→ **TASK TO COMPLETE**: From the listing below, pull out all lines with "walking" in them.

→ **SOURCE DATA**:
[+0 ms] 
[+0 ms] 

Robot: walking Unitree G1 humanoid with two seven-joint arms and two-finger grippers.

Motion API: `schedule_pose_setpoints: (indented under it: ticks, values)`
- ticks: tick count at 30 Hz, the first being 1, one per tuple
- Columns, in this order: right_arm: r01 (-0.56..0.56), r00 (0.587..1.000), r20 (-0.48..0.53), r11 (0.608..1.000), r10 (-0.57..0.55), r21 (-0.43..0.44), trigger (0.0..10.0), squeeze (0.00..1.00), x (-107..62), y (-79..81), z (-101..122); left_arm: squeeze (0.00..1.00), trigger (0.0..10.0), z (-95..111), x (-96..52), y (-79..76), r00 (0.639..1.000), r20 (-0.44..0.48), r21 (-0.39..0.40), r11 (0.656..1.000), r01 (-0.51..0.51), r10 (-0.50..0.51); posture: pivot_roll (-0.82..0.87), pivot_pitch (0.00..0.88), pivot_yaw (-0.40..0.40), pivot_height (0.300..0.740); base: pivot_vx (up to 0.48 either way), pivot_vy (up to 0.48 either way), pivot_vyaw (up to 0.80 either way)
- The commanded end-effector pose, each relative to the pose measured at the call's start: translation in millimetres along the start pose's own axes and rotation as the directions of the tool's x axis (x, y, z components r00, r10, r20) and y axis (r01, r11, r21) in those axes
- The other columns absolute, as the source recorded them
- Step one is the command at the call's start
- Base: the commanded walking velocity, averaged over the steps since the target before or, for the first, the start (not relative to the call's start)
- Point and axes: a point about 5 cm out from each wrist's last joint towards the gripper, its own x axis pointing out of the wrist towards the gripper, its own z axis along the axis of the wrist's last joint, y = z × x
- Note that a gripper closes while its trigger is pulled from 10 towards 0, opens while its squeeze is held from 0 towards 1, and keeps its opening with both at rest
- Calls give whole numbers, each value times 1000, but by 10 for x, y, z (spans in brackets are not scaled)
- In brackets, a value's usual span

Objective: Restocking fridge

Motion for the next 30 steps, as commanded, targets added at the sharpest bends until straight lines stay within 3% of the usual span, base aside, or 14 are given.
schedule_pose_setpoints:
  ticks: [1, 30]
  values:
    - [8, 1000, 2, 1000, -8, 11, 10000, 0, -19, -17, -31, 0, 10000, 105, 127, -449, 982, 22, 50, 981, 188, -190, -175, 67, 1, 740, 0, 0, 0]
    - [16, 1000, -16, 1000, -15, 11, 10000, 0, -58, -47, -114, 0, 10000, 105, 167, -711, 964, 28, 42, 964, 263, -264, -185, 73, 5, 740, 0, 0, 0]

→ **RESPONSE**:
Robot: walking Unitree G1 humanoid with two seven-joint arms and two-finger grippers.
- Base: the commanded walking velocity, averaged over the steps since the target before or, for the first, the start (not relative to the call's start)

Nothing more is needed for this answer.